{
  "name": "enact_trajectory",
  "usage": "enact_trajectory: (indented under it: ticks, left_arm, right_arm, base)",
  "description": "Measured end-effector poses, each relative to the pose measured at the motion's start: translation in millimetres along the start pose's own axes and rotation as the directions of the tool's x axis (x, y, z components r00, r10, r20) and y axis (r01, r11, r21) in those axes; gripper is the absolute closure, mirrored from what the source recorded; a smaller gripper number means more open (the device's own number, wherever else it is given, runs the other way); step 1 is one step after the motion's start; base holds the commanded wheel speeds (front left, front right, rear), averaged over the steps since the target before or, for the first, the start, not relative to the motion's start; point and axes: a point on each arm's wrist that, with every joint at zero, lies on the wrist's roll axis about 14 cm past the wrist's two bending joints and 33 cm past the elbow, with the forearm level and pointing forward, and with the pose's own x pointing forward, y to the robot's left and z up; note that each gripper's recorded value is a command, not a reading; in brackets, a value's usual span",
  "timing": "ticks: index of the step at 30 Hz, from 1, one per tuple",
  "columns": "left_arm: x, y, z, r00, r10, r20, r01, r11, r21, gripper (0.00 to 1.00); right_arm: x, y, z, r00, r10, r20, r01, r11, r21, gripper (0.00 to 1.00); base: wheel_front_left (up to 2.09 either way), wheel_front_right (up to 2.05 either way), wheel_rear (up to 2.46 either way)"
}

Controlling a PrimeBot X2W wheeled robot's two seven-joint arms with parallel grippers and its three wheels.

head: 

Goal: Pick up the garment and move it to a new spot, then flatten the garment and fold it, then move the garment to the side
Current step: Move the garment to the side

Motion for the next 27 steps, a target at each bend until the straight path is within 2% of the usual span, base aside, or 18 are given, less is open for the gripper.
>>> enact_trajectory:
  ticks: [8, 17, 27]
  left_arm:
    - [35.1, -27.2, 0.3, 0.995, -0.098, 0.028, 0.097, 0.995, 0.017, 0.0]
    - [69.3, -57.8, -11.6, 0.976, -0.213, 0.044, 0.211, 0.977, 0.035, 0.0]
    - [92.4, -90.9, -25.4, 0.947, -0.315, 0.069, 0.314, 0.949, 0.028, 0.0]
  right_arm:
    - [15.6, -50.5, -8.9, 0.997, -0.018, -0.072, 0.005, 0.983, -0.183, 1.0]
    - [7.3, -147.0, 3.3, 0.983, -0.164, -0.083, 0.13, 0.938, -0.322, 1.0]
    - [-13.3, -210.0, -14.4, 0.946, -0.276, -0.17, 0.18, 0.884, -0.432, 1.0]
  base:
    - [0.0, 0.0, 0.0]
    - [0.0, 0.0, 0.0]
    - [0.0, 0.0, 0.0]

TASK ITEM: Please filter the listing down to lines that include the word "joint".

RESPONSE:
  "description": "Measured end-effector poses, each relative to the pose measured at the motion's start: translation in millimetres along the start pose's own axes and rotation as the directions of the tool's x axis (x, y, z components r00, r10, r20) and y axis (r01, r11, r21) in those axes; gripper is the absolute closure, mirrored from what the source recorded; a smaller gripper number means more open (the device's own number, wherever else it is given, runs the other way); step 1 is one step after the motion's start; base holds the commanded wheel speeds (front left, front right, rear), averaged over the steps since the target before or, for the first, the start, not relative to the motion's start; point and axes: a point on each arm's wrist that, with every joint at zero, lies on the wrist's roll axis about 14 cm past the wrist's two bending joints and 33 cm past the elbow, with the forearm level and pointing forward, and with the pose's own x pointing forward, y to the robot's left and z up; note that each gripper's recorded value is a command, not a reading; in brackets, a value's usual span",
Controlling a PrimeBot X2W wheeled robot's two seven-joint arms with parallel grippers and its three wheels.

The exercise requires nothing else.